Transforming Our Focus from Volume to Value: How Quality Measures Are Informing Patients and Helping to Assess True Quality Across the Health Care Team

Earlier this year, the Centers for Medicare and Medicaid Services (CMS) announced that it would be changing how it reimburses health care providers under Medicare in an effort to shift hospitals, physicians, pharmacists, and other providers’ focus from volume to quality and value.

Earlier this year, the Centers for Medicare and Medicaid Services (CMS) announced that it would be changing how it reimburses health care providers under Medicare in an effort to shift hospitals, physicians, pharmacists, and other providers’ focus from volume to quality and value.

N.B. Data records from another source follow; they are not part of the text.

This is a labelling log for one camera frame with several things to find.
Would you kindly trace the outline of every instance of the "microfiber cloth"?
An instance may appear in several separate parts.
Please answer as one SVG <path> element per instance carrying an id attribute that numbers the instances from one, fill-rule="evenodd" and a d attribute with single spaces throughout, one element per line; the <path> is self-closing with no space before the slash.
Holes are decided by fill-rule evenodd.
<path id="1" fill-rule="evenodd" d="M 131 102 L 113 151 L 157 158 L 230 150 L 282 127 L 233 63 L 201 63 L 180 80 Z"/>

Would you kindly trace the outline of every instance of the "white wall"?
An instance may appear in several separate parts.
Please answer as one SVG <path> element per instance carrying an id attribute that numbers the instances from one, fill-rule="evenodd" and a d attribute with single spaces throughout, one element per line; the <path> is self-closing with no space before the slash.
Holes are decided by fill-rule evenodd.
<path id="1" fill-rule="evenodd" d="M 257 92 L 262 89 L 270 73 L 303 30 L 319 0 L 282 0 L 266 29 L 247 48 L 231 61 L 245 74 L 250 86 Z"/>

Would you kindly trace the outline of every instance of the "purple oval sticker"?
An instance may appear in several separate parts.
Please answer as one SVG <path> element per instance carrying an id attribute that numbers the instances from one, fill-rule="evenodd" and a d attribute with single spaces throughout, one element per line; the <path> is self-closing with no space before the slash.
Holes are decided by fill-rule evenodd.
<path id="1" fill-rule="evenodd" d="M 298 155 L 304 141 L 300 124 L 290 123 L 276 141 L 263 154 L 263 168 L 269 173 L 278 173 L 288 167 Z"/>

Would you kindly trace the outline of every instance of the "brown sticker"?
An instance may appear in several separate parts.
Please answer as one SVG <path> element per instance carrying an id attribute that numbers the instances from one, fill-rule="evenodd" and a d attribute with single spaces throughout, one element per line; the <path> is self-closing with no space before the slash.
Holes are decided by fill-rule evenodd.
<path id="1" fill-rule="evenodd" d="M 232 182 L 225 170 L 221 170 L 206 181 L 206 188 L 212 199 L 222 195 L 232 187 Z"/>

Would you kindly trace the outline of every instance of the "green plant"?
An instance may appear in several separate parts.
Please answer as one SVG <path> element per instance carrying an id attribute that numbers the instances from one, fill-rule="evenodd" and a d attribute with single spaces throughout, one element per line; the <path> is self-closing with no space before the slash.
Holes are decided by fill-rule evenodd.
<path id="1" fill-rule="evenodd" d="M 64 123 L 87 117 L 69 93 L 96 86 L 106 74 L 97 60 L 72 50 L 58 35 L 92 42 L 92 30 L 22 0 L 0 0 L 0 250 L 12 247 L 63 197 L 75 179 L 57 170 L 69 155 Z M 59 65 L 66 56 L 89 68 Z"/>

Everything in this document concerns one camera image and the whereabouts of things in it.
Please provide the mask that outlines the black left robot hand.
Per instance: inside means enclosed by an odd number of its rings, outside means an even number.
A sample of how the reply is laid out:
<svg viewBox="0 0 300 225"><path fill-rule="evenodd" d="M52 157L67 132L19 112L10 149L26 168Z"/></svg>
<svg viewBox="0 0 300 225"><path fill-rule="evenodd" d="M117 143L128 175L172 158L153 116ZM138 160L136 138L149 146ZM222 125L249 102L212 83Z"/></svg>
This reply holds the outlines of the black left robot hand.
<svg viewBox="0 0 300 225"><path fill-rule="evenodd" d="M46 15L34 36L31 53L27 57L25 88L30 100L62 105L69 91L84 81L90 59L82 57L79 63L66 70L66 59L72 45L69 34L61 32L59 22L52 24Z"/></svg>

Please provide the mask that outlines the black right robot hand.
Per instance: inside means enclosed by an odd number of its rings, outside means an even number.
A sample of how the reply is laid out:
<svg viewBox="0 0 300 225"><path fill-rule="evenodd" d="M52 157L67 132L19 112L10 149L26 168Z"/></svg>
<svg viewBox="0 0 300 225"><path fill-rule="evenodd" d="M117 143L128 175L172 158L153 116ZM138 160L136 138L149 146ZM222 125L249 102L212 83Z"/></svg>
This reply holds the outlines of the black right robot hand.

Traditionally, many health care providers have received a payment for each individual service provided to a patient—including, for example, an initial physician consultation, health care screenings and tests, surgery, and follow-up care—often resulting in duplicative and unnecessary services, stagnant outcomes, and higher costs. However, under CMS’ new reimbursement model, the agency is aiming to encourage health care providers to better focus on the coordination of high-quality care by rewarding what works, rather than simply what services are provided.

And being able to measure what works and how well providers are performing under the value-focused model is vital to improving patient care and our overall health system, as Krystalyn Weaver, Director of Policy and State Relations for the National Alliance of State Pharmacy Associations, pointed out during a recent conversation with the National Pharmaceutical Council (NPC).

In fact, according to Ms. Weaver, “the more transparency we have of the quality [care] that’s being provided by certain health care providers, the better choices patients can make based on the value of care they can expect to receive for the cost that they’re paying.” And that’s a big deal, because by making patients better consumers of health care, we can not only ensure patients are more engaged in their care experience—which studies have shown can reduce readmissions and can improve the overall quality of care—but also reduce costs.

But—as Ms. Weaver shares—challenges remain when it comes to developing meaningful quality measures around certain key areas of care that contribute to outcomes, such as those related to the successful integration of technology and the coordination of care. Many health policy experts believe that better focusing on process measures, beyond those that simply lead to “box-checking,” may be the answer to truly transforming how we measure—and therefore provide—quality care for patients.

For example, during her discussion with NPC, Ms. Weaver explained that as pharmacists become more and more integrated into a patient’s health care team, “it’s going to be very important that we can measure [their] impact…and attribute the value that they bring to the team.” 

Importantly, Ms. Weaver notes that despite the issues and challenges that exist in our health care system, “we can’t fix something that we can’t measure.” So as CMS works to incentivize health care providers to focus on value, instead of volume, quality measures will continue to play a key role in helping to ensure better outcomes for patients, while reducing unnecessary costs.